Two kinds of deviation in data analysis of Statistical Science Series


Today, I’d like to introduce two common biases in data analysis: selectivity bias and survivor bias.

1. Selectivity deviation

Selectivity bias refers to the bias of the conclusion due to the non randomness of sample selection in the process of research, which is the data bias caused by human subjective selection.

Let’s take an example of selectivity bias. Now there is a research institute that wants to study a topic: “can hospitals make people healthier?”. The organization randomly selected 100000 people to measure their health level, and then divided them into two groups according to whether they had been to the hospital in the latest year. The final statistical result is the latest yearI’ve never been there beforeThe health level of the group in the hospital is higher than that in the hospitalbeenThe group health level of the hospital is better, can we explain that the hospital makes people more unhealthy?

This is a result caused by a very typical selectivity bias, because the overall health level of the people who have not been to the hospital in the past year may have been better than those who have been to the hospital, so the test result is also the same, which does not mean that the hospital makes people more unhealthy.

We should try our best to avoid this kind of deviation in the process of daily analysis. A very important criterion to measure whether there is selectivity deviation is whether the two groups being compared are comparable.

2. Survivor bias

Survivor bias refers to only seeing the results of a certain screening, but not realizing the process of screening, so ignoring the key information screened out.

Let’s take a long-term example. In order to enhance the protection capability of fighter planes during World War II, the U.S. military studied the fighter planes that had participated in combat. It was found that most of the bullet holes of the aircraft were concentrated in the wings and tail. Therefore, the staff of the analysis center suggested that the most seriously damaged parts should be reinforced.

The statistician Abraham Wald came to the opposite conclusion. He found that the planes involved in the investigation were those that survived the fighting and they were not fatally attacked. On the contrary, places like cabin and engine that seem to be intact are more dangerous, because once these areas are hit, they will lead to aircraft crash. In fact, the airplanes we see are screened airplanes, and there are still some airplanes that have crashed that we can’t see. This is the survivor bias.

Another example is often seen on the platform of pulse and Zhihu. It seems that everyone earns a million a year, and only he is a scum with less than five combat effectiveness. In fact, it’s all a survivor bias. Those who make a million a year will show themselves, and a lot of people who don’t make a million a year are filtered out.
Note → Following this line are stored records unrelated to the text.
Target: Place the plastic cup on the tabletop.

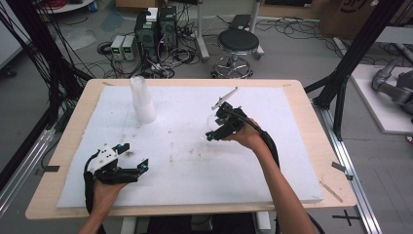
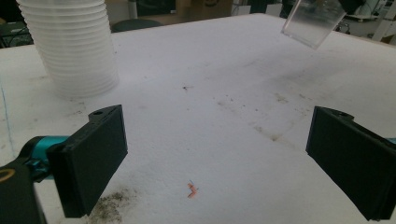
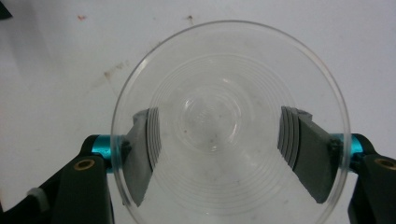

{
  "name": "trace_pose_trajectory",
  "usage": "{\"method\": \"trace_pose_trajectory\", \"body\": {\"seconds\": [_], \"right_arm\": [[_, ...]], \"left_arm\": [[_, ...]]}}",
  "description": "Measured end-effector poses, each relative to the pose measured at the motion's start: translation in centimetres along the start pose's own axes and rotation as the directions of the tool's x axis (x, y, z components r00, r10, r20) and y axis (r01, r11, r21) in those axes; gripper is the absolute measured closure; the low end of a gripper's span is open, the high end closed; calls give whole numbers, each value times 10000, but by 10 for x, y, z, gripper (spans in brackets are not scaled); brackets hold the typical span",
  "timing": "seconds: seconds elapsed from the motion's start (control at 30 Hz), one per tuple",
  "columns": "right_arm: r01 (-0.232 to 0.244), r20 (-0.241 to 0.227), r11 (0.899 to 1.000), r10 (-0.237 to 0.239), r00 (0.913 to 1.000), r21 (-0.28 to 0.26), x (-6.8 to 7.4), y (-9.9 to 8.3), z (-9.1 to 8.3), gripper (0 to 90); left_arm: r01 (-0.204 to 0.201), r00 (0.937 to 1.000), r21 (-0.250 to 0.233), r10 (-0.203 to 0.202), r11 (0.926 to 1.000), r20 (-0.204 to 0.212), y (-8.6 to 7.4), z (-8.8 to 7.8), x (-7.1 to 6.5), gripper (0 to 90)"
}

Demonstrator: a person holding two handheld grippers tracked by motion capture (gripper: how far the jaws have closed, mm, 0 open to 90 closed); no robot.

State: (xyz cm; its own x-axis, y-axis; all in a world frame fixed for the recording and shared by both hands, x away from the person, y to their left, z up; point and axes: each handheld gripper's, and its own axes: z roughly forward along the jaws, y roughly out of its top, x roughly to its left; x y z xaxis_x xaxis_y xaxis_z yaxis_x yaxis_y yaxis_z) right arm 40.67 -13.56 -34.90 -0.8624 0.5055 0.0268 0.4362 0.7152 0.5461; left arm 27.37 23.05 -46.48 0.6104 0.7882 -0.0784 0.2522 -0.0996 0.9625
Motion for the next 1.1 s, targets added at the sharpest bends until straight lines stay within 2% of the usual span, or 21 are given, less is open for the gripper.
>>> {"method": "trace_pose_trajectory", "body": {"seconds": [0.07,0.13,0.27,0.47,0.53,0.6,0.87,1.1], "right_arm": [[41,40,9987,-43,10000,507,-2,1,7,303],[-46,-19,9978,47,10000,661,-2,1,10,303],[65,70,9937,-73,9999,1120,-3,2,20,303],[217,155,9896,-241,9996,1422,-2,4,28,303],[207,116,9863,-229,9997,1635,-2,5,31,303],[368,209,9809,-415,9989,1909,0,8,36,303],[628,364,9732,-726,9967,2212,4,12,45,302],[701,432,9734,-814,9957,2180,6,13,47,303]], "left_arm": [[-32,10000,2,32,10000,26,0,0,0,52],[-42,10000,8,42,10000,50,0,0,0,53],[7,10000,1,-7,10000,44,0,0,0,52],[-15,10000,65,14,10000,69,0,1,0,53],[-32,10000,68,32,10000,31,0,1,0,53],[-41,10000,60,40,10000,38,0,1,0,53],[-14,10000,81,13,10000,51,0,1,0,53],[6,10000,51,-6,10000,16,0,1,0,53]]}}
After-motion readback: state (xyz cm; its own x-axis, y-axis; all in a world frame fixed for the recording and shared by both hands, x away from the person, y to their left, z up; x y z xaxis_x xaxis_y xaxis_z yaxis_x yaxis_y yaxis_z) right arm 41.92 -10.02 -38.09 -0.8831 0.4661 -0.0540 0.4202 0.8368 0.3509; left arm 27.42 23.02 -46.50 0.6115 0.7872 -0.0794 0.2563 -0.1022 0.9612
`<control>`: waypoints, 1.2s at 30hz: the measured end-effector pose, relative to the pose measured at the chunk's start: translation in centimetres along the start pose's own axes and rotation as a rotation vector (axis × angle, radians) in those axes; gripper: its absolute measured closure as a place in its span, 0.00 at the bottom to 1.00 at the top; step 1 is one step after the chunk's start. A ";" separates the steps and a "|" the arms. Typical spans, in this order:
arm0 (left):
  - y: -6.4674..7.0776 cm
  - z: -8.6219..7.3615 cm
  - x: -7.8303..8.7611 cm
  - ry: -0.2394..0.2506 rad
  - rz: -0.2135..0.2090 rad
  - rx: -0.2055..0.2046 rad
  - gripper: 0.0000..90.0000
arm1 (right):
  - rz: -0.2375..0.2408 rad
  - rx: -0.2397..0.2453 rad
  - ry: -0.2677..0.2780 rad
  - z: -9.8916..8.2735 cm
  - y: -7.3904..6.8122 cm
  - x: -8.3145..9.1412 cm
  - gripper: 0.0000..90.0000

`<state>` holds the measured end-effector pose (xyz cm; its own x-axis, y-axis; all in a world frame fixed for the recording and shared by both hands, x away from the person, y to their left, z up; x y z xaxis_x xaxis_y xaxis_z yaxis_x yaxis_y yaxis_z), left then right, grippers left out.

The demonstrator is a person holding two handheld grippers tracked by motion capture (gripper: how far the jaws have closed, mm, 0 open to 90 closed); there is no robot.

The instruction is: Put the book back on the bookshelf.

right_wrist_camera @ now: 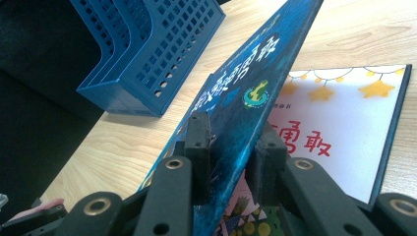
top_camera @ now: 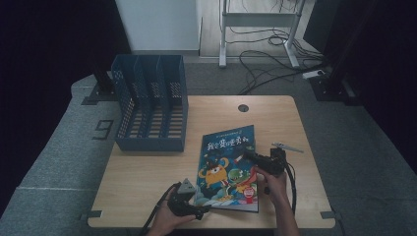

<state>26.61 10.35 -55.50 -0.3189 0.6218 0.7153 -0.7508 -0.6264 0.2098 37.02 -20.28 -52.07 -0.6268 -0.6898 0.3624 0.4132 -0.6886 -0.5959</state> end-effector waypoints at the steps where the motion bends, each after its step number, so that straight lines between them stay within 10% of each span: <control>1: 0.0 0.0 0.0 -0.004 0.000 -0.001 0.14 | -0.001 -0.002 0.001 0.0 0.0 0.0 0.81; 36: -0.2 0.0 -0.1 -0.004 0.006 0.007 0.14 | -0.030 0.014 0.002 0.3 -0.2 0.5 0.80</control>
<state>26.77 10.37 -55.60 -0.3214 0.6160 0.7192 -0.7446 -0.6337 0.2100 36.81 -20.61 -51.55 -0.6405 -0.6685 0.3779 0.4037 -0.7118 -0.5748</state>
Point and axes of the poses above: each handheld gripper's, and its own axes: x roughly backward along the jaws, z roughly out of its top, y roughly to its right, the point moved 2 cm from there along -x, roughly forward along the jaws
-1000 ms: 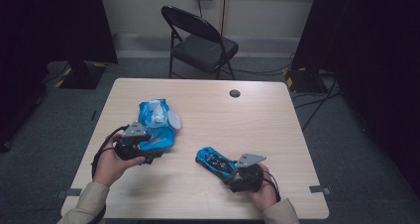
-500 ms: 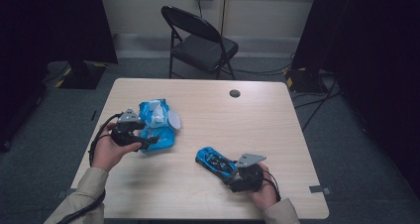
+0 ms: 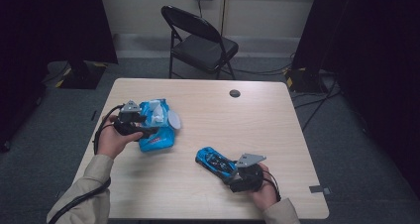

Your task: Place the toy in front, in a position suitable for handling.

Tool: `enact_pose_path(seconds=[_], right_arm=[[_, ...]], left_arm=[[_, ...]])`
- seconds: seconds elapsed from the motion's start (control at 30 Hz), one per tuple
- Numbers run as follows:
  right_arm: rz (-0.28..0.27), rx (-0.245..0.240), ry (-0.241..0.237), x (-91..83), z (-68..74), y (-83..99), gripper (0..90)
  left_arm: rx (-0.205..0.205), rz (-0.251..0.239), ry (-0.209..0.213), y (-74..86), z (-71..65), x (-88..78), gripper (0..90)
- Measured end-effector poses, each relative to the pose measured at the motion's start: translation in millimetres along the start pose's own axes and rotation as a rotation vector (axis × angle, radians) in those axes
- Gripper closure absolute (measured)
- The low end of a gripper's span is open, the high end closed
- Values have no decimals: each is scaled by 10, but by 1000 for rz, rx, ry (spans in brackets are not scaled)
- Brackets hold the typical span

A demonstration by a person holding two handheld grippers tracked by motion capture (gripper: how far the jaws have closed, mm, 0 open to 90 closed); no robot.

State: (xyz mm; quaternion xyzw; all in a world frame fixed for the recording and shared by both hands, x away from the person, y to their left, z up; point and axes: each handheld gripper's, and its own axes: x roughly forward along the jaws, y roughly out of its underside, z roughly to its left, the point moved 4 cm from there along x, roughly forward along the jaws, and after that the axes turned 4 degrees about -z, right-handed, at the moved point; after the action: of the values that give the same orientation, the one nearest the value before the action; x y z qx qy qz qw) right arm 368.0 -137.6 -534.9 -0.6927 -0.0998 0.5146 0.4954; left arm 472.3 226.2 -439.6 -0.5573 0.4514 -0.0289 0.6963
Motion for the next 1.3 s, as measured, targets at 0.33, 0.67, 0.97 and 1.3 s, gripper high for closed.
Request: enact_pose_path(seconds=[0.33,0.67,0.97,1.3], right_arm=[[0,0,0,0,0,0,241],[-1,-1,0,1,0,0,241],[-2,1,1,1,0,-1,241],[-1,0,1,1,0,-1,241]], left_arm=[[-15,3,2,-61,34,99,617],[-137,80,24,-108,-6,92,900],[-164,38,23,-352,-28,-144,900],[-170,-6,8,-643,-55,-459,900]])
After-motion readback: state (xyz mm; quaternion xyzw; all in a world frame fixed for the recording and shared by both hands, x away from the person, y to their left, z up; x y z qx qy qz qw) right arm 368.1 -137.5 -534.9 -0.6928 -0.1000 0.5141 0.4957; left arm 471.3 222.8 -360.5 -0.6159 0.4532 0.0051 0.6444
This is just like what we usually do in our work. You often encounter various kinds of Tucao, such as make complaints about the high price of your products. Can you solve the problem if you directly reduce the price of the products? People who really think your products are expensive may not complain to you at all. For example, people who buy a thousand yuan mobile phone will not go to Apple’s official website to complain that your iPhone is too expensive.

3. Finally

We often fall into the above two problems unconsciously in the ordinary data analysis or work, so how can we avoid the above two deviations? The way is to ask more why? The above deviation is also obtained through data analysis. After the conclusion is obtained through analysis, why should we ask more questions? Why does this happen? Why do these planes come back? Why do these people complain about the high price. If you can find the reason behind the data, you won’t make the above mistake.

The above two kinds of deviations are similar, but different. The former is caused by the inaccuracy of our artificial selection of research objects, while the latter is caused by the fact that we only see what others want us to see. The two have something in common, that is, they are biased because we do not see the full picture of the data.